Tiger Woods plays a practice round at Oak Hill. (Stuart Franklin / AP)

Tiger Woods offered a glimpse of his private life Sunday, hoisting his son and holding him close after winning the WGC-Bridgestone Invitational.

On Tuesday, he peeled back another layer of life with father. For one thing, he isn’t pushing Charlie, 4 1/2, into sports.

“Whatever he decides, he decides,” Woods told reporters in a press conference to kick off the PGA Championship, which begins Thursday. “If he did decide to play golf, so be it. If he decides to play another sport or not play any sports; as long as he’s happy and he enjoys his life, I’m there to support and guide him in his life, and that’s what it’s all about.”

Woods celebrated his 79th PGA Tour victory Sunday with Charlie and admitted that they do golf together, just as he did with his father, Early.

This is not a look Tiger Woods will allow his son to sport. (Scott Halloran / Getty Images) This is not a look Tiger Woods will allow his son to sport. (Scott Halloran / Getty Images)

“He just emulates what I do,” Woods said. “I would go and hit balls and it goes kind of quiet for a while and then the next thing I know and he’s looking over my shoulder and he’s kind of watching and just kind of eyeing me.

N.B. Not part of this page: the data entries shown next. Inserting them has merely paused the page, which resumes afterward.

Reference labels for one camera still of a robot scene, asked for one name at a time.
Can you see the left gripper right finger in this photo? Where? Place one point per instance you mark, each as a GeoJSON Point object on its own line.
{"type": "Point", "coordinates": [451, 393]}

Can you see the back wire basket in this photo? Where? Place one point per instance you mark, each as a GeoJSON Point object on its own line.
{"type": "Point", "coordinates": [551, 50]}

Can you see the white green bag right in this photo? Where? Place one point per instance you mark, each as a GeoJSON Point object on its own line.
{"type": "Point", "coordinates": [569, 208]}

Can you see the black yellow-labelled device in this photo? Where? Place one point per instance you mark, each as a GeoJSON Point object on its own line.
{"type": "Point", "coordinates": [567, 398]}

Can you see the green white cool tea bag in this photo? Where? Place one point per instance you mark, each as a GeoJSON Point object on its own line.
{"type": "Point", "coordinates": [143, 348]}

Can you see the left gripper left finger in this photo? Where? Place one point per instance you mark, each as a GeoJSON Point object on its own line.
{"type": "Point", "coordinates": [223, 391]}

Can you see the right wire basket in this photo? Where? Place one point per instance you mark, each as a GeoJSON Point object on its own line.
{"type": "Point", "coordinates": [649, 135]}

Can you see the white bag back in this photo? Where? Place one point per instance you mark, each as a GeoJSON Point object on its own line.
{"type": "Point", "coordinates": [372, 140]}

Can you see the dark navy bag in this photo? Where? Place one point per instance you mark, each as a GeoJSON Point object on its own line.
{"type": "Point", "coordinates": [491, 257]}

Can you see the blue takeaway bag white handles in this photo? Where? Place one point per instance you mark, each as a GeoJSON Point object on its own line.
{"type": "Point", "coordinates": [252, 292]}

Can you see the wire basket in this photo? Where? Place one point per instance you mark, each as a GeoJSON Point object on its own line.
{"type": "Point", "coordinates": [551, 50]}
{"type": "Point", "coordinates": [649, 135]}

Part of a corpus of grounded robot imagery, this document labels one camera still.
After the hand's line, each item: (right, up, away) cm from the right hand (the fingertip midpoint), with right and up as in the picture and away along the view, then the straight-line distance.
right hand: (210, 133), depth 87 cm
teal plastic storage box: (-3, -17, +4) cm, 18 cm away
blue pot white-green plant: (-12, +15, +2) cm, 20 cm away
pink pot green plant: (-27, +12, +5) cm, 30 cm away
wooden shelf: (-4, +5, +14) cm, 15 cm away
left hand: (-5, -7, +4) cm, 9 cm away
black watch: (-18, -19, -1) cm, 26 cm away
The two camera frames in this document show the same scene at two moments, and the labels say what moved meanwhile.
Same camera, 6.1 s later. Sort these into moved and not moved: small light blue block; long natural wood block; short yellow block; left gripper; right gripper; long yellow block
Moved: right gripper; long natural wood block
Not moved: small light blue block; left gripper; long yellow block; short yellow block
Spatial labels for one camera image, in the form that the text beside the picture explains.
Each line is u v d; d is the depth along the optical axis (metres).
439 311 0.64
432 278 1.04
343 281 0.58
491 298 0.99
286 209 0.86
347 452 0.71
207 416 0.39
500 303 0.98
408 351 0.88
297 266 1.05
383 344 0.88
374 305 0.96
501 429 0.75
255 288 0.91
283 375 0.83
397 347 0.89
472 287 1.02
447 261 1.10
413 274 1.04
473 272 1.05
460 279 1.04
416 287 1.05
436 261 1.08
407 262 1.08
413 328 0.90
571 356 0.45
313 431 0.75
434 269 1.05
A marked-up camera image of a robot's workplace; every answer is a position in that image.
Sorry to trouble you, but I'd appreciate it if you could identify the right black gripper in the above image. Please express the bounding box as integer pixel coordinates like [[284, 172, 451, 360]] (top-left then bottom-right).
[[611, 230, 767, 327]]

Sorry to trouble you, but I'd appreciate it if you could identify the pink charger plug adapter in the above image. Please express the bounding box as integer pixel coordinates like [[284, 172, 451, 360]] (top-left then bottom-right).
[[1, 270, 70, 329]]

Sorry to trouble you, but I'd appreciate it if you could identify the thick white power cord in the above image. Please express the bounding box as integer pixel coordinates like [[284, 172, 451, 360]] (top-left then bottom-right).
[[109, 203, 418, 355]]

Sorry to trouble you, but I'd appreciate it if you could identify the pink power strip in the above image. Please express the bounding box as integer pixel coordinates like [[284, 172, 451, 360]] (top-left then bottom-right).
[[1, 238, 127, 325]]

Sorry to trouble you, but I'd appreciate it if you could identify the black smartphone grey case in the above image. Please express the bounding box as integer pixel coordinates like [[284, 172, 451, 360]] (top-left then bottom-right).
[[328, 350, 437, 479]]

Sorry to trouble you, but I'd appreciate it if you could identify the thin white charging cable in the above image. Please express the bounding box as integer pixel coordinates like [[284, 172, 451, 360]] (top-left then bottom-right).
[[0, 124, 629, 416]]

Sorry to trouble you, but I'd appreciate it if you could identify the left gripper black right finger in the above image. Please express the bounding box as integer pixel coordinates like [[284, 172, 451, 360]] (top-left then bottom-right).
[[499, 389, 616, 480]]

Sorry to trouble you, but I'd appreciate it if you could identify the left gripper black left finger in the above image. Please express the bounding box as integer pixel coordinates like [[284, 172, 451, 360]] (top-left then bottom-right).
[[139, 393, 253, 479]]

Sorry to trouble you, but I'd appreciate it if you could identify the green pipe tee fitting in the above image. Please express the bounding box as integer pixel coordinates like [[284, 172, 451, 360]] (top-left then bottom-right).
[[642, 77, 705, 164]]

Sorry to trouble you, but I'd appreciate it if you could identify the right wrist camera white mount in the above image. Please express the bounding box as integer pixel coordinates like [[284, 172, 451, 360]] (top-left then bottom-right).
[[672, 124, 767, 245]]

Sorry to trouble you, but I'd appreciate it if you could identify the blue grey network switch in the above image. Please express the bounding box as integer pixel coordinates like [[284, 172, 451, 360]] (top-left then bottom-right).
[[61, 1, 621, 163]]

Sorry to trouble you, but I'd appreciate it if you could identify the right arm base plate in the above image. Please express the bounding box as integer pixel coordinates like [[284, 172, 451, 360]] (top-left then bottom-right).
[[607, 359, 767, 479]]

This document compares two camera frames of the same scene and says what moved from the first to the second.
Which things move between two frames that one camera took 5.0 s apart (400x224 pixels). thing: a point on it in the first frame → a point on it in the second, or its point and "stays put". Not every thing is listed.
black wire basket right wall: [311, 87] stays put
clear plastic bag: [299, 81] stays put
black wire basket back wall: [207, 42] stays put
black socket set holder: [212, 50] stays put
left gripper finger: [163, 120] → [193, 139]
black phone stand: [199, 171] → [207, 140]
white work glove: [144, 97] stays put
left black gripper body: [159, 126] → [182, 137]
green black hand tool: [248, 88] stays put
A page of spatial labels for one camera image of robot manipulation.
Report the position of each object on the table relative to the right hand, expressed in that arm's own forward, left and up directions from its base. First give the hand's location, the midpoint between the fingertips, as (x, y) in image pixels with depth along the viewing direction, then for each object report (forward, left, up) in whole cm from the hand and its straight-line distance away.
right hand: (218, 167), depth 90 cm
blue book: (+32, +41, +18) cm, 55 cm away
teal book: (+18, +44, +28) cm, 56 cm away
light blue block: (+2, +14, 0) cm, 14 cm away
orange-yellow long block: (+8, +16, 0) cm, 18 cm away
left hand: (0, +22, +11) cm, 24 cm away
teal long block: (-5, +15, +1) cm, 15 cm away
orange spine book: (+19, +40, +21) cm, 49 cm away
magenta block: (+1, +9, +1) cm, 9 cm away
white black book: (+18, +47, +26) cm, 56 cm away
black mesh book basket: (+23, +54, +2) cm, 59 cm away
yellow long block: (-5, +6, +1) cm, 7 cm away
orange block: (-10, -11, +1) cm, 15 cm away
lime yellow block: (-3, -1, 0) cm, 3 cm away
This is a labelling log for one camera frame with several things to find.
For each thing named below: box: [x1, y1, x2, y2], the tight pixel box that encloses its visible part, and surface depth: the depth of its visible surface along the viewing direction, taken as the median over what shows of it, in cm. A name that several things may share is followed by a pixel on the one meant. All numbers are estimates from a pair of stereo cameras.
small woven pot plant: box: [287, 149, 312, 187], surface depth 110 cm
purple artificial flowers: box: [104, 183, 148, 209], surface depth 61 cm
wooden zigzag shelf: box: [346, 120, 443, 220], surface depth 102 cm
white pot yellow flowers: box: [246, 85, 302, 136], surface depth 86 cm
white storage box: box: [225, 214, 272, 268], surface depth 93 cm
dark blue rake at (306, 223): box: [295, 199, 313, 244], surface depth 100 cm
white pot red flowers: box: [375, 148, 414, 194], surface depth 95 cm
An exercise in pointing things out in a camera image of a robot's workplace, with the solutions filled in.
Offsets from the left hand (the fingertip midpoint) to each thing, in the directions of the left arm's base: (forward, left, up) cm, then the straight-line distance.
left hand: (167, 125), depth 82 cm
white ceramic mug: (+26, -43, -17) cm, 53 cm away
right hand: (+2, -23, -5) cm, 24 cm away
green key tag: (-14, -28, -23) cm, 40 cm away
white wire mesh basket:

Then I’ll hit and he’ll hit and his swing starts mimicking what I am doing. That’s how I learned the game and my dad just kept it so light, fun and competitive, and I fell in love with it.”

Woods admitted that he does take some lip from the kid. Imagine that.

“I feel in love with golf at an early age; that was just my deal. I think the reason I did fall in love with it was because my dad kept it fun and light, and I just enjoyed being out there,” he said. “That’s what I want to do with [daughter] Sam or Charlie. If they play golf, no lessons. We are just going to go out there and just have fun, hit it around, laugh and needle each other. He’s only 4 years old, but he still gives me a little bit of grief, which is good stuff.”

Woods does have a line that his child must not cross, though. Call it “the Rickie Fowler line.”

“My kid,” he said, “is not going to wear a flat bill [cap].”

Follow @CindyBoren on Twitter and on Facebook.

After spending most of her career in traditional print sports journalism, Cindy began blogging and tweeting, first as NFL/Redskins editor, and, since August 2010, at The Early Lead. She also is the social media editor for Sports.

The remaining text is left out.